§ **PROBLEM**
Omit every picture, then return the listing verbatim.
# # # # #
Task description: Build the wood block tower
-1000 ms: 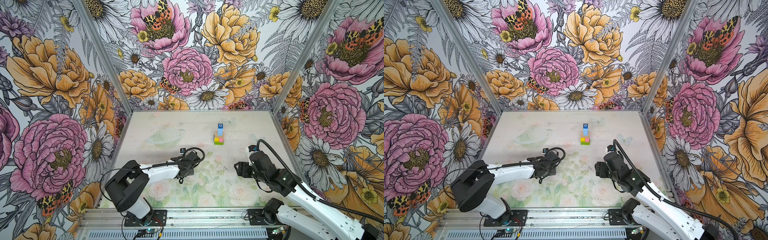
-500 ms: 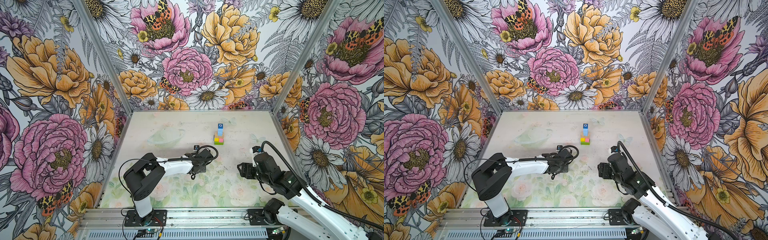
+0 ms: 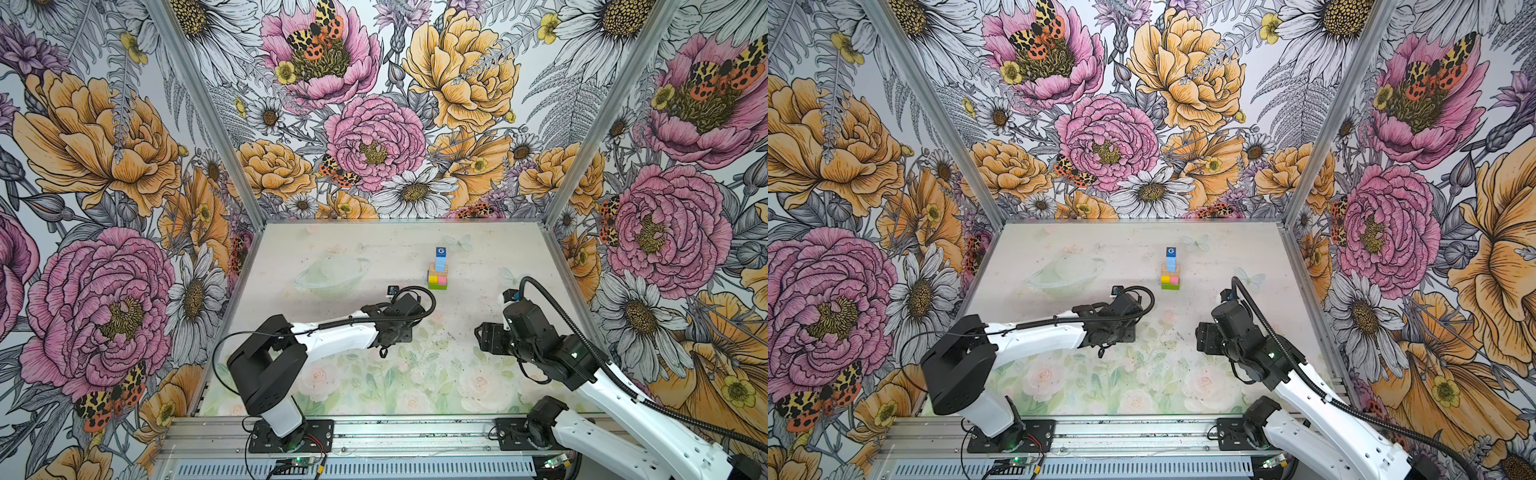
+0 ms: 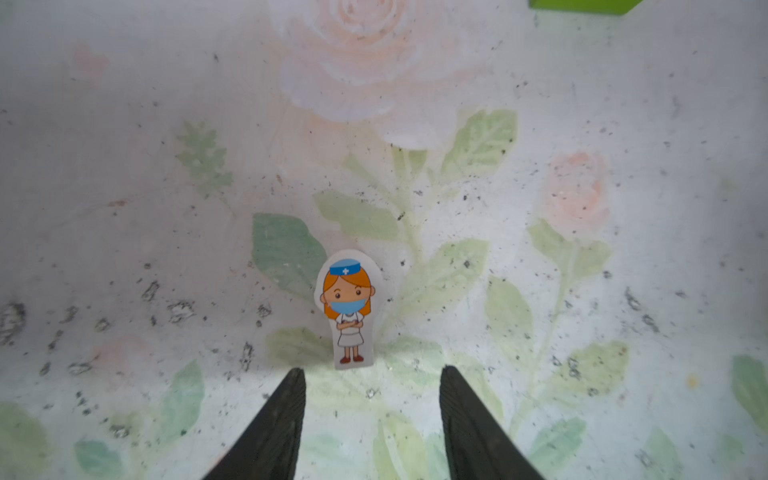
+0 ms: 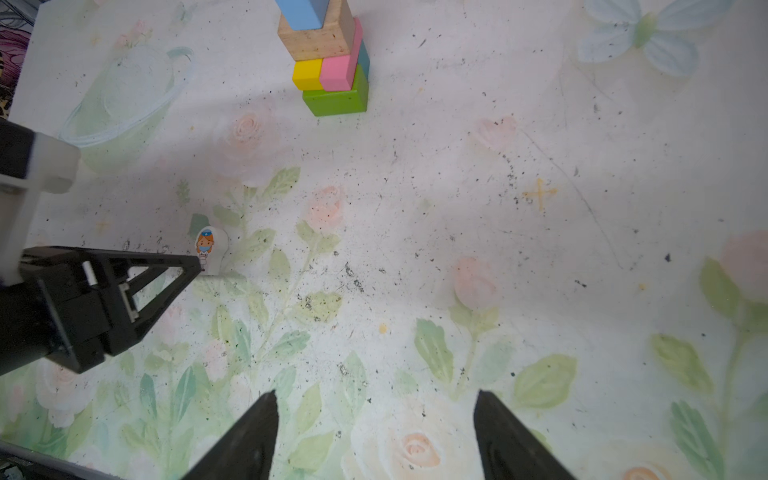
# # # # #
§ **RESULT**
Task description: Build the wood block tower
-1000 ms: 
-500 ms: 
+0 ms: 
+0 ms: 
+0 ms: 

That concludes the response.